Ce jeudi, Phillipe Durand, directeur scientifique de la société de biotechtnologie Kallistem basée à Lyon et ancien directeur de recherche à l’Inra, n’a pas caché sa satisfaction :
« Cela faisait 40 ans qu’on essayait, partout dans le monde. Ils en rêvaient. On l’a fait ! »
Avec Marie-Hélène Perrard, chercheuse au CNRS, Philippe Durand est parvenu à une prouesse : obtenir en laboratoire des spermatozoïdes humains complets à partir de tissus testiculaires d’hommes infertiles. Présentée ce jeudi en conférence de presse à l’Ecole Normale Supérieure de Lyon, cette première spermatogenèse in vitro au monde a fait l’objet d’un dépôt de brevet publié en juin 2015, après des années de recherche.
La spermatogenèse, nom un peu compliqué pour désigner le processus de création des spermatozoïdes, peut être comparée à un chemin, découpé en plusieurs étapes.
- Au point de départ se trouvent des spermatogonies, sortes de bébés spermatozoïdes.
- Ces spermatogonies sont présents chez les petits garçons dès leurs plus jeunes âges, et s’activent uniquement au moment de la puberté.
- A cette période de la vie, les spermatogonies passent par différents stades de développement jusqu’à devenir, au bout du chemin, des spermatozoïdes.

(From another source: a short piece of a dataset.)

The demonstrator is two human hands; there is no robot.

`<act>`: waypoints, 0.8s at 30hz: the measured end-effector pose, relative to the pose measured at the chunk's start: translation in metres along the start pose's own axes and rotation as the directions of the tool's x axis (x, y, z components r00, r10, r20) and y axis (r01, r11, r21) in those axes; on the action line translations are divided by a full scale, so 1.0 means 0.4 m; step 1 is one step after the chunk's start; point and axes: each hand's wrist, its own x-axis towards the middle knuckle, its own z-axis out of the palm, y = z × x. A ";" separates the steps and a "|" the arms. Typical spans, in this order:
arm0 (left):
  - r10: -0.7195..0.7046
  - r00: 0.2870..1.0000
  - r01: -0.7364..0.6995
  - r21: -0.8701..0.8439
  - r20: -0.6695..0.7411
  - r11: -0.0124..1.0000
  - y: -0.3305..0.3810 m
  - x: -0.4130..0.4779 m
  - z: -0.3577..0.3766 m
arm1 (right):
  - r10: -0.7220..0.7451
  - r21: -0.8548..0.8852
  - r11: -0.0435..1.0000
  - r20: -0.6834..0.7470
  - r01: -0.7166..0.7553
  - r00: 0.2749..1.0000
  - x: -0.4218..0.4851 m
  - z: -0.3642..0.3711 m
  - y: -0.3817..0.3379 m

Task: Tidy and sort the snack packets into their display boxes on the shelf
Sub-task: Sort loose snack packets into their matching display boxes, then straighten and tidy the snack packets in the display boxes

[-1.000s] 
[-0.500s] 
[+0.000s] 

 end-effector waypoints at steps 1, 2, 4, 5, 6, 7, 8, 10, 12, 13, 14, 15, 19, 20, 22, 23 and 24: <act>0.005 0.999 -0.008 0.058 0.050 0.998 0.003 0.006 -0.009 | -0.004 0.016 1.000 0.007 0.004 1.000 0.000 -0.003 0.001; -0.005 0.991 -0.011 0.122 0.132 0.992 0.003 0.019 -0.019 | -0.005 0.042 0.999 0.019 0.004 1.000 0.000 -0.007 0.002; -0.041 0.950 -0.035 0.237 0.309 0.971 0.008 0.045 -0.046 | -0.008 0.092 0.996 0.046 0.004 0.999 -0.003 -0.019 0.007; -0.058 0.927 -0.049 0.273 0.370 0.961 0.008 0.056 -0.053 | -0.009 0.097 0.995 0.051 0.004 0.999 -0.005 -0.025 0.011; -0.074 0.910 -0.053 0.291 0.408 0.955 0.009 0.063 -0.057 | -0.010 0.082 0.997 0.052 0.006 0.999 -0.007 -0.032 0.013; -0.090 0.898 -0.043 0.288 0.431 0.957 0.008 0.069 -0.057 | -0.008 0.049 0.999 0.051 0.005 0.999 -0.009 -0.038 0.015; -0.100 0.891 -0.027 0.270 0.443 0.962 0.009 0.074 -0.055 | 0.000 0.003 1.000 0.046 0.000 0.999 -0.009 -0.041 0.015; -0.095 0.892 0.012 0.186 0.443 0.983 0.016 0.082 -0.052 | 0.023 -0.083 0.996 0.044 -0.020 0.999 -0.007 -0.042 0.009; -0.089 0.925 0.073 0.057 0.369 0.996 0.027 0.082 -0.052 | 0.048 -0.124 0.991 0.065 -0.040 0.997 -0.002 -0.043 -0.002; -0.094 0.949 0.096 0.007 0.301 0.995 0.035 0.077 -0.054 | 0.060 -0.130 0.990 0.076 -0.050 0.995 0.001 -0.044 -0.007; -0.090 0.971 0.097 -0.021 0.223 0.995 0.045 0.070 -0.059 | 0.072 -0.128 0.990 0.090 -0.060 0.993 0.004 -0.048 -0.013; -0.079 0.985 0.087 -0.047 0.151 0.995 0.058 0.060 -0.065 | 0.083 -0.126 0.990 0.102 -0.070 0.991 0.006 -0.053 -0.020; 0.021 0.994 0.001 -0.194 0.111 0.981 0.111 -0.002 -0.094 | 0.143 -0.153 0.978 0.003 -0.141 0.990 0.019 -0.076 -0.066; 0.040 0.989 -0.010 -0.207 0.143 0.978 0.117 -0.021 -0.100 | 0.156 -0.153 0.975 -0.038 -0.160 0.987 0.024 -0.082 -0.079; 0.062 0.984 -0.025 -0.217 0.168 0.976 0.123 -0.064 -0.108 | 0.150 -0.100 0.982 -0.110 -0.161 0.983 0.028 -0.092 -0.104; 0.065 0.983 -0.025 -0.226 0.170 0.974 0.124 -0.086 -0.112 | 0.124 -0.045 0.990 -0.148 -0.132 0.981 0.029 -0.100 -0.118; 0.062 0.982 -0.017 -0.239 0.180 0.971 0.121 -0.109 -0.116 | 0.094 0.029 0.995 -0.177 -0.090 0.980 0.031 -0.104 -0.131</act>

Les scientifiques émettent des réserves
Or, chez certains hommes, les spermatogonies ne parviennent pas à franchir toutes ces étapes. Le processus se bloque, empêchant la production de spermatozoïdes et rendant ces personnes infertiles. C’est le cas notamment des hommes atteints d’azoospermie secrétaire, ou ceux qui ont suivi dans leur enfance un traitement contre le cancer.

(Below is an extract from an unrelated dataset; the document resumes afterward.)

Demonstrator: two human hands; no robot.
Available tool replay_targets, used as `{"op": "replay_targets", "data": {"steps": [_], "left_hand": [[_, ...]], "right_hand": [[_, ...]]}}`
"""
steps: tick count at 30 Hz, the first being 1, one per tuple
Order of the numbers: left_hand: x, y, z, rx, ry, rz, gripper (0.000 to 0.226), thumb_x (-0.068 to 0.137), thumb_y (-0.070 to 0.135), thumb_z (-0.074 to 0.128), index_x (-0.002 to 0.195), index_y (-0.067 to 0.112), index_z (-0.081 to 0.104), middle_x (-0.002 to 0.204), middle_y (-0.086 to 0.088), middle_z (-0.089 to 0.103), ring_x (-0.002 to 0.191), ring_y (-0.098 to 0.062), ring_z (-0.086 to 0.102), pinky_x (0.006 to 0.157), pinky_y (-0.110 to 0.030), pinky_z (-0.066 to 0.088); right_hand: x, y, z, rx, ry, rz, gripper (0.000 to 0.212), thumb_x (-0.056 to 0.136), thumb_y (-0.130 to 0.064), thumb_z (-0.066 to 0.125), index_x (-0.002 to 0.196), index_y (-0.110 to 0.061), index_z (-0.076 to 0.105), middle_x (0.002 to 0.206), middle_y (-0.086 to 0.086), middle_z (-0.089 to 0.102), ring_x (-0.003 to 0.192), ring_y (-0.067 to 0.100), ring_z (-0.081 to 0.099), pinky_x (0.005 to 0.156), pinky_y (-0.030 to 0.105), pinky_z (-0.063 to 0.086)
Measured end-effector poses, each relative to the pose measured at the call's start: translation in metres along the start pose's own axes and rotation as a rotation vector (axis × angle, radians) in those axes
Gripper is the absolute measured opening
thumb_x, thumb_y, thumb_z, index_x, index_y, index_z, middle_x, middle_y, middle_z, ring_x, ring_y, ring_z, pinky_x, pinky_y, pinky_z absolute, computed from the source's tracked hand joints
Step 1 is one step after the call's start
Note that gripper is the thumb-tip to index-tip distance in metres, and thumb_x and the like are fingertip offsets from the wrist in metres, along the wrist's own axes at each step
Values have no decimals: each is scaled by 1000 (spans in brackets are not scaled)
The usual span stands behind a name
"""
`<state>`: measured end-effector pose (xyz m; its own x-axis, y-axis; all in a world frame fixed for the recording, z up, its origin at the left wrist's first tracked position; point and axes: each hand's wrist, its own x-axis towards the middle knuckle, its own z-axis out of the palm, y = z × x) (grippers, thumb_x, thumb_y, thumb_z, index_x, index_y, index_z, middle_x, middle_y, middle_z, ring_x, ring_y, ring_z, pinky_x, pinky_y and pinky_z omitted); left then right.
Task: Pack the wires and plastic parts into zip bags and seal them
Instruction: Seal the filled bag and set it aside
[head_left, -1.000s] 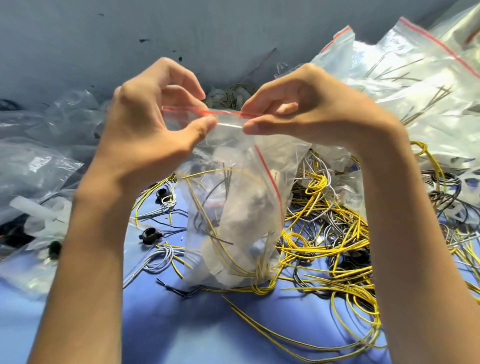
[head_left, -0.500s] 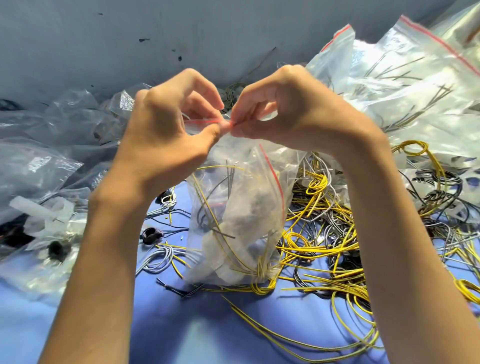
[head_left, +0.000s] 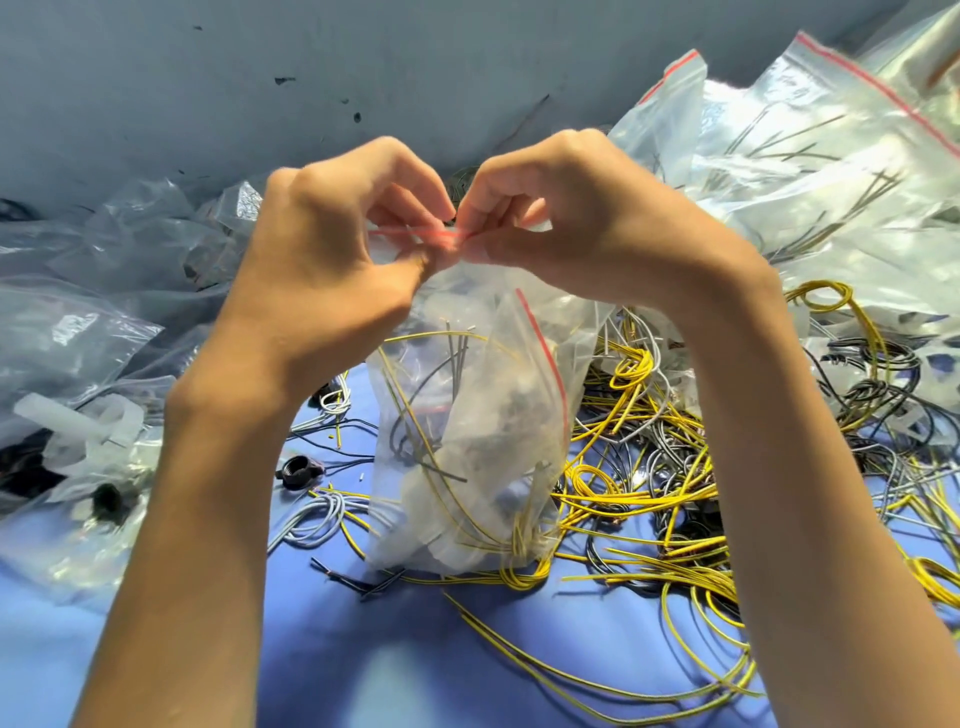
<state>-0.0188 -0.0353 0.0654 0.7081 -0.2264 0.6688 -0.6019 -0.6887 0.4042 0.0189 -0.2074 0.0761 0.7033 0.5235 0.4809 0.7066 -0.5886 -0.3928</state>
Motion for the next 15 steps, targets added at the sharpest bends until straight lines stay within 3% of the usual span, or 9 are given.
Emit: {"op": "replay_targets", "data": {"steps": [5, 8, 11, 15], "left_hand": [[0, 1, 3, 11, -2, -42, 23, 76, 4, 73, 86, 22, 62, 73, 19, 60, 65, 12, 57, 66, -1, 39], [-1, 1, 6, 35, 41, -92, 21, 75, 8, 72, 81, 25, 61, 72, 18, 61, 64, 5, 59, 69, -17, 50], [-1, 4, 8, 23, 59, -126, 17, 71, 11, 67, 76, 25, 57, 75, 10, 67, 69, -10, 65, 71, -32, 55], [2, 5, 8, -5, 103, -173, 20, 70, 18, 72, 76, 28, 55, 76, 15, 64, 71, -4, 66, 76, -26, 55]], "right_hand": [[-4, 0, -3, 8, -30, 14, 5, 80, -18, 72, 85, -21, 73, 70, -13, 64, 67, -1, 55, 73, 22, 49], [-3, -3, -1, -27, -32, 7, 9, 80, -13, 71, 86, -20, 74, 69, -12, 64, 63, -1, 57, 72, 22, 50], [0, -2, 3, -120, -19, 22, 22, 79, -4, 65, 86, -23, 73, 64, -21, 59, 61, -13, 54, 75, 26, 52], [1, -1, 2, -71, 18, 21, 17, 79, -6, 68, 84, -21, 73, 66, -17, 62, 62, -7, 57, 73, 28, 52]]}}
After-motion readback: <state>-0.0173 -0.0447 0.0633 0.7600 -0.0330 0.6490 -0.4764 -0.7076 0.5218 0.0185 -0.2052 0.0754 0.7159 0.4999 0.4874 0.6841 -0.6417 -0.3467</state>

Après plusieurs années de travail, Marie-Hélène Perrard et Philippe Durand sont parvenus à trouver un moyen d’obtenir in vitro les spermatozoïdes de ces personnes dont la production de spermatozoïdes est défaillante.
Une révolution scientifique « porteuse d’espoir », pour Phillipe Durand :
« Jusqu’à présent, il était extrêmement difficile de soigner un homme qui ne faisait pas de spermatozoïdes, au contraire d’une femme qui n’ovule pas, car, pour elle, en injectant des hormones, le problème est généralement réglé. Avec nos recherches, il est possible de rassembler in vitro les conditions favorables à l’apparition de spermatozoïdes à partir des spermatogonies de ces personnes malades. On ne crée rien, on donne simplement un coup de pouce à ce qui devrait se faire naturellement chez ses patients et qui, pour une raison ou une autre, est bloqué. «
Avant la généralisation de cette technique et sa commercialisation sur le marché, les deux scientifiques doivent toutefois vérifier si les êtres vivants obtenus à partir de ces spermatozoïdes sont normaux. Plusieurs expérimentations sur des rats sont aussi prévues sur les deux prochaines années. Le hic : le coût de ces expérimentations, comme l’explique la président de Kallistem, Isabelle Cuoc :
« Nous sommes une start-up avec tout ce que cela comporte. Actuellement, nous cherchons pas moins de deux millions d’euros pour mener nos projets à bien. «
De plus, les équipes de Kallistem peinent à convaincre certains de leurs confrères. Dans Le Monde, le professeur Isabelle Rives dans le Monde, présidente de la Fédération française des Cecos (Centres d’étude et de conservation des œufs et du sperme humains) émet quelques réserves :
« L’équipe de Kallistem est venue exposer ses données il y a quelques jours, lors d’une réunion de biologistes de la reproduction, mais nous avons été déçus, raconte-t-elle. Ils ont fourni quelques explications sur la matrice utilisée, mais aucune statistique, aucun détail quant au nombre d’expériences réalisées… C’est ennuyeux sur le plan scientifique. »
Même scepticisme du côté du professeur Louis Bujan, spécialiste en médecine de la reproduction, directeur d’une unité de recherche en fertilité humaine (université de Toulouse-III) :
« Nous attendons avec impatience une publication scientifique validée par les pairs. Mais d’ici là, il est difficile de se prononcer.»